Metalla, Nova combine to create ‘industry-leading’ intermediate royalty company

Metalla’s royalty portfolio includes the Argentine portion of Barrick’s Pascua-Lama project (pictured). Credit: Barrick Gold

Metalla Royalty & Streaming (TSXV: MTA) and Nova Royalty (TSXV: NOVR) have entered into a merger that would position the combined business as an “industry-leading” intermediate royalty company.

Pursuant to a Sept. 7, 2023 agreement, Metalla will acquire Nova in an all-share transaction based on a 0.36:1 share exchange ratio. This equates to a consideration of C$1.90 per Nova share with an implied premium of 25%, based the stocks’ closing prices on the day. The purchase price gives Nova a total equity value of C$190 million on a fully-diluted basis.

Upon completion, Metalla and Nova shareholders would own approximately 60% and 40% of the combined entity, respectively.

Shares of Metalla were down 12.7% by 2:50 p.m. in Toronto, for a market capitalization of C$244.1 million. Nova Royalty gained 4.6% at $1.59 per share, with a market capitalization of C$147.5 million.

The new royalty company is expected to boast a portfolio of 105 high-quality royalties and streams with upwards of two decades of sustainable growth, according to Metalla. Nearly all the assets are in tier-one jurisdictions (Canada, US, Australia) and Latin America, with top ten assets by consensus net-asset-value having a peer-leading average mine life of 20 years and an average operator market capitalization of C$13 billion.

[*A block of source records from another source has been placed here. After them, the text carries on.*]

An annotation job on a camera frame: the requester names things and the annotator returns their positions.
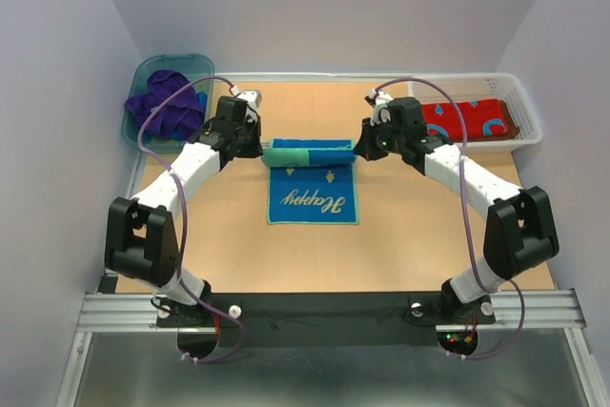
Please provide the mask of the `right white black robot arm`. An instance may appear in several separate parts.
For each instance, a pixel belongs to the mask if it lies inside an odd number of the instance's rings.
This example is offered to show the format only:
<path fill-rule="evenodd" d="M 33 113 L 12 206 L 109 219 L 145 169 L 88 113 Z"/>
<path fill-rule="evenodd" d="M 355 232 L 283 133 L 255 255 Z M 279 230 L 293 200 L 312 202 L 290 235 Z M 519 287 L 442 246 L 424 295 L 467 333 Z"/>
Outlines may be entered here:
<path fill-rule="evenodd" d="M 356 155 L 375 161 L 395 153 L 457 194 L 462 209 L 474 209 L 486 220 L 482 257 L 441 287 L 438 309 L 444 318 L 462 320 L 476 301 L 559 253 L 550 198 L 542 188 L 510 183 L 469 158 L 447 136 L 430 133 L 414 97 L 381 92 L 366 101 L 373 113 L 362 121 Z"/>

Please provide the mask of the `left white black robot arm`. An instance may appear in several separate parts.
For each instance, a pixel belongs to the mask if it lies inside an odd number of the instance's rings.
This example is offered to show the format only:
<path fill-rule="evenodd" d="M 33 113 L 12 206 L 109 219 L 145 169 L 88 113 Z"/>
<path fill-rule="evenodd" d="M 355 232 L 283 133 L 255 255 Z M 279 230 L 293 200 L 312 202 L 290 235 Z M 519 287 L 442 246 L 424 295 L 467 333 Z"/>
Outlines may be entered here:
<path fill-rule="evenodd" d="M 262 155 L 259 91 L 218 99 L 215 116 L 185 143 L 171 166 L 131 198 L 109 207 L 105 266 L 139 280 L 175 303 L 192 325 L 205 323 L 212 302 L 206 281 L 182 267 L 184 249 L 174 221 L 188 200 L 234 158 Z"/>

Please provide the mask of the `brown towel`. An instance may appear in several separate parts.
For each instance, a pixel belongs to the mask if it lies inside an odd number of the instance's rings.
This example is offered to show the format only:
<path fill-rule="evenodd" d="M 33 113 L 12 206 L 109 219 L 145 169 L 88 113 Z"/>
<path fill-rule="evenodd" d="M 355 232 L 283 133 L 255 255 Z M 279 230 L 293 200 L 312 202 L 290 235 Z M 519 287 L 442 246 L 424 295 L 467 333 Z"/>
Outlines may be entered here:
<path fill-rule="evenodd" d="M 519 127 L 500 99 L 489 98 L 459 102 L 469 142 L 510 140 L 517 136 Z"/>

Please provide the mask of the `blue towel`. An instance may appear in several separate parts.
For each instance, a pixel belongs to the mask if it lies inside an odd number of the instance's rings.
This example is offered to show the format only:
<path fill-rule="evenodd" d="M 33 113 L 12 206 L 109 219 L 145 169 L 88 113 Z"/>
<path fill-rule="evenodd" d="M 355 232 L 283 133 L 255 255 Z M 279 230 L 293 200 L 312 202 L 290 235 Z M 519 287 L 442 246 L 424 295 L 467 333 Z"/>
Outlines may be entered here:
<path fill-rule="evenodd" d="M 356 155 L 350 139 L 281 139 L 263 148 L 270 224 L 356 225 Z"/>

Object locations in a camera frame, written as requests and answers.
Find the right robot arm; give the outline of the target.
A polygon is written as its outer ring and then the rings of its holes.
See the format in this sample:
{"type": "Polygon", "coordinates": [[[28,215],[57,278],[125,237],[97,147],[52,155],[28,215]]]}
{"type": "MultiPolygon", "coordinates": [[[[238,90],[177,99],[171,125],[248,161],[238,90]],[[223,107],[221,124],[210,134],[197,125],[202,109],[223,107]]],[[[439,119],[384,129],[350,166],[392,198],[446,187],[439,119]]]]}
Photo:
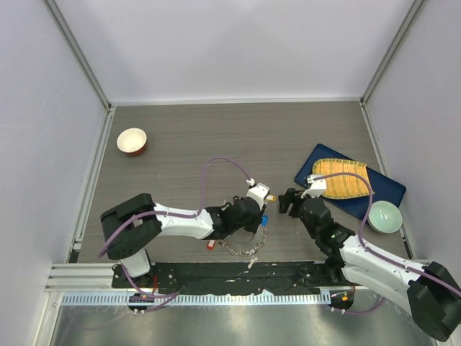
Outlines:
{"type": "Polygon", "coordinates": [[[290,188],[279,195],[279,212],[299,218],[327,256],[329,282],[362,285],[411,315],[427,335],[446,342],[460,325],[460,286],[438,262],[403,259],[359,238],[336,222],[320,198],[290,188]]]}

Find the blue key tag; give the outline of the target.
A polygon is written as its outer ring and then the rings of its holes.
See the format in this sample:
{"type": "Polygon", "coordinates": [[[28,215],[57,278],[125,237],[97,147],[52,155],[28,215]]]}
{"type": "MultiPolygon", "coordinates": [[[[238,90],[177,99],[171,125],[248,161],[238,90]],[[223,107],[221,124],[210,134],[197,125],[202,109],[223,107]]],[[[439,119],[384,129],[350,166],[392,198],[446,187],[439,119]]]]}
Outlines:
{"type": "Polygon", "coordinates": [[[268,222],[269,222],[269,216],[268,215],[263,215],[262,219],[261,219],[260,226],[265,227],[268,222]]]}

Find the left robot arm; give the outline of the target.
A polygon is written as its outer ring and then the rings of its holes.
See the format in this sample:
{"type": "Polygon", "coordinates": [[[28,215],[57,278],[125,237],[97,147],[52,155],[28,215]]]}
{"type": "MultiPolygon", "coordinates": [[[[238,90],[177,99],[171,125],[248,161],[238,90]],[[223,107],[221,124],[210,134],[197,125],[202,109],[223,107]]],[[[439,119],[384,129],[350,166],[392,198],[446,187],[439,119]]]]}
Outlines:
{"type": "Polygon", "coordinates": [[[107,255],[120,262],[129,280],[139,288],[152,282],[146,246],[159,236],[219,241],[232,254],[251,256],[266,238],[264,211],[268,196],[268,189],[257,185],[246,196],[235,196],[232,203],[185,210],[155,203],[148,193],[136,195],[101,214],[105,243],[98,256],[107,255]]]}

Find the pale green bowl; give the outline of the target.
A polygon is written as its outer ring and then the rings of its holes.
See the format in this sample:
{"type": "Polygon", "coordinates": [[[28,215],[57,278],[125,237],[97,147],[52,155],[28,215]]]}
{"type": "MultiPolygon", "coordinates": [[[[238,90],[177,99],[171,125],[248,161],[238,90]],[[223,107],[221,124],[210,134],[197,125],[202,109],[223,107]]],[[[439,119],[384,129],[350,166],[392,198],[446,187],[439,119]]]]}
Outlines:
{"type": "Polygon", "coordinates": [[[403,216],[399,208],[384,200],[374,202],[368,215],[368,224],[381,234],[399,232],[403,225],[403,216]]]}

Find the red white bowl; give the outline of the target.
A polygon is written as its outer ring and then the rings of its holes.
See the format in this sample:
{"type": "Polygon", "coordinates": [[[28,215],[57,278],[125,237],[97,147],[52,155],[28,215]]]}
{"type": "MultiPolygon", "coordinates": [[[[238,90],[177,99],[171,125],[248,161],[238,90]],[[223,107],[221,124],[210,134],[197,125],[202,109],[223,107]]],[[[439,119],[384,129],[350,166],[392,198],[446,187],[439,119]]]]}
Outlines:
{"type": "Polygon", "coordinates": [[[128,128],[121,132],[116,140],[119,151],[128,156],[141,155],[147,148],[148,137],[140,128],[128,128]]]}

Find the red key tag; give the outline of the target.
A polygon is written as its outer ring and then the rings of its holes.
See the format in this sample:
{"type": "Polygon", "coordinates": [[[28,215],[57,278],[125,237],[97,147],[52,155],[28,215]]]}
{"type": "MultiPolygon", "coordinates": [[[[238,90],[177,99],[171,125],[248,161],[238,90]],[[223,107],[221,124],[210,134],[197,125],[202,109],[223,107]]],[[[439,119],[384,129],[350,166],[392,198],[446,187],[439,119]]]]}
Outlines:
{"type": "Polygon", "coordinates": [[[209,240],[209,242],[207,243],[207,249],[213,250],[214,247],[215,247],[215,240],[209,240]]]}

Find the yellow bamboo basket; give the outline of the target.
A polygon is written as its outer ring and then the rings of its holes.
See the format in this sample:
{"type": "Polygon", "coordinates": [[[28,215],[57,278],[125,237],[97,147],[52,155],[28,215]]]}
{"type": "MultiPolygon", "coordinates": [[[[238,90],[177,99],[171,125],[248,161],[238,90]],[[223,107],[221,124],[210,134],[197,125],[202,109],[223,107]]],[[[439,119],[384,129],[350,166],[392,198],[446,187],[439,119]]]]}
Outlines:
{"type": "Polygon", "coordinates": [[[322,176],[341,173],[326,180],[327,190],[322,194],[325,198],[346,200],[370,195],[368,187],[359,178],[362,177],[371,185],[365,163],[348,159],[319,159],[313,164],[312,173],[322,176]]]}

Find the blue metal tray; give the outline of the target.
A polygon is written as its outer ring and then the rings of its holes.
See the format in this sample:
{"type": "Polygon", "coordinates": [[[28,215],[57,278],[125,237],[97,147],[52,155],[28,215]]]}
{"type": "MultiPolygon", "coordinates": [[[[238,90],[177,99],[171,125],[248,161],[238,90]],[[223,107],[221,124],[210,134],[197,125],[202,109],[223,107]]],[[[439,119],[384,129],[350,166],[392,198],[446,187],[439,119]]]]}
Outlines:
{"type": "MultiPolygon", "coordinates": [[[[311,154],[307,157],[306,162],[302,165],[298,173],[295,175],[294,182],[301,187],[305,187],[305,178],[312,173],[314,163],[319,159],[347,159],[348,156],[340,154],[321,143],[317,144],[311,154]]],[[[387,201],[399,207],[403,196],[406,192],[406,187],[395,180],[377,172],[374,169],[367,168],[367,173],[371,187],[373,189],[373,201],[387,201]]],[[[365,215],[368,206],[368,197],[353,198],[347,200],[331,200],[328,201],[337,208],[345,211],[357,219],[362,219],[365,215]]]]}

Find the black mounting plate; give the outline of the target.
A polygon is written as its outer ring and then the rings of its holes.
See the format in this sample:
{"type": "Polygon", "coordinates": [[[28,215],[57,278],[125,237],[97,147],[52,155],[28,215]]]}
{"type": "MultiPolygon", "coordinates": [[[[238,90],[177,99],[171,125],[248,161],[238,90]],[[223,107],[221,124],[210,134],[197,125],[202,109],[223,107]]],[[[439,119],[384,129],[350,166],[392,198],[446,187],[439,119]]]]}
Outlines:
{"type": "Polygon", "coordinates": [[[319,293],[320,288],[349,287],[339,269],[323,262],[157,262],[134,278],[160,294],[249,296],[264,290],[276,296],[319,293]]]}

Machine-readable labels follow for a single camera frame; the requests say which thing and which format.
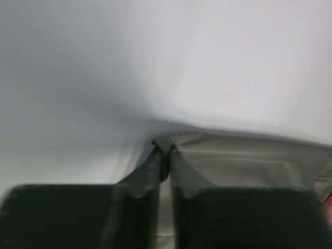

Both Metalla and Nova believe that the combined company will “benefit from the strong growth in cash flows from the resulting high-margin, high-growth, inflation-resilient and diversified portfolio.”

“We are very excited about the combination of these businesses. This merger represents a transformative moment for both companies and will lay a clear, low-risk path to becoming an intermediate royalty company,” Metalla CEO Brett Heath said in a news release.

“In May 2023, we launched a robust strategic process to explore and review all the options available to Nova that would maximize shareholder value,” Hashim Ahmed, interim CEO of Nova, added. “After evaluating various options presented during the process, it was clear that this transaction represents a significant value creation opportunity and the best way forward for Nova shareholders.”

Concurrent with the business combination, Metalla’s strategic partner Beedie Capital has committed to an equity investment of C$15 million and increased the company’s existing convertible loan facility to C$50 million (for total commitment of $65 million). This, according to Heath, would result in approximately C$35 million of available liquidity to fund its growth.

Following the investment, Beedie would hold an approximate 9.7% stake in the combined company on a non-diluted basis.

“The combination of Metalla and Nova is a natural and strategic fit that we feel amplifies the opportunity beyond what either could achieve on its own. The combined entity has a highly unique portfolio of royalties in key gold and copper projects in top jurisdictions. We believe this will create organic cash flow growth for years to come, while maintaining substantial option value across the broader portfolio,” David Bell, managing director at Beedie Capital, commented.